During ascription, the engine validates that the type’s base type matches the value’s base type (so, for example, you can’t ascribe type logical onto a date value because the two base types are different). However, for types with children, those child types (list’s item type, record’s field types, table’s column types and function’s argument and return type assertions) have no effect on mashup engine behavior and are not validated for compatibility. What?!

For example, you can ascribe an item type of text onto a list of numbers, and the mashup engine won’t complain. Ascribe a column type of logical onto a column containing dates and M will comply. Similar holds true for records: a field type of duration can be ascribed onto a field containing a function and no error is raised.

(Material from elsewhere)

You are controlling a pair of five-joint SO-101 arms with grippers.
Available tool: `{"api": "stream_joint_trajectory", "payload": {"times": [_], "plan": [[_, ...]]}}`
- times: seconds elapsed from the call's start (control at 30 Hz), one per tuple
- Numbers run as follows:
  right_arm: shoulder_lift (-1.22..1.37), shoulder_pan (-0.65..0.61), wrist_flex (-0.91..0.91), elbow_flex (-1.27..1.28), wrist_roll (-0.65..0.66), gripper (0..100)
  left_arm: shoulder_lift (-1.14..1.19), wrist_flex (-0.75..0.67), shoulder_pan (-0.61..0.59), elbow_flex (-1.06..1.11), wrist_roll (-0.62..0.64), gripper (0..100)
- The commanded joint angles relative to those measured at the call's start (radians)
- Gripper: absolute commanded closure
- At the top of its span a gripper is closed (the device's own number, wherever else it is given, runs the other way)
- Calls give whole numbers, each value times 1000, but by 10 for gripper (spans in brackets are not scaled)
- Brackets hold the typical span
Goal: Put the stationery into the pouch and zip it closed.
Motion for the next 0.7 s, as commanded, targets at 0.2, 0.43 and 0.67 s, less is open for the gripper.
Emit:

Value.ReplaceType({1, 2, 3 }, type { text })
Value.ReplaceType(#table({"Col1"}, {{ #date(2020, 6, 24)}}), type table [Col1 = logical])
Value.ReplaceType([FieldA = () => ...], type [FieldA = duration])

For functions, the newly ascribed type’s argument and return type assertions aren’t validated or enforced; instead, the assertions specified when the function was originally defined continue to be what the engine follows. Take a function argument originally defined as number and ascribe as text to it. Despite the ascription, the mashup engine will expect the argument’s value to be compatible with number, not text, when the function is invoked.

let
  Func = (input as number) as number => input,
  NewType = type function (input as text) as text,
  Ascribed = Value.ReplaceType(Func, NewType)
in
  Ascribed("hi") // errors
  // Ascribed(1) // works fine  

These behaviors seem strange—and they aren’t the only strangeness related to Power Query’s types. Comparing type values may also not work the way you expect. Think TypeValueA = TypeValueB will return true if the two types are identical? Maybe. Maybe not!

Fasten your seat belt. We’ll try to define and then clear up a bit of this confusion. It will be a journey! Here we go….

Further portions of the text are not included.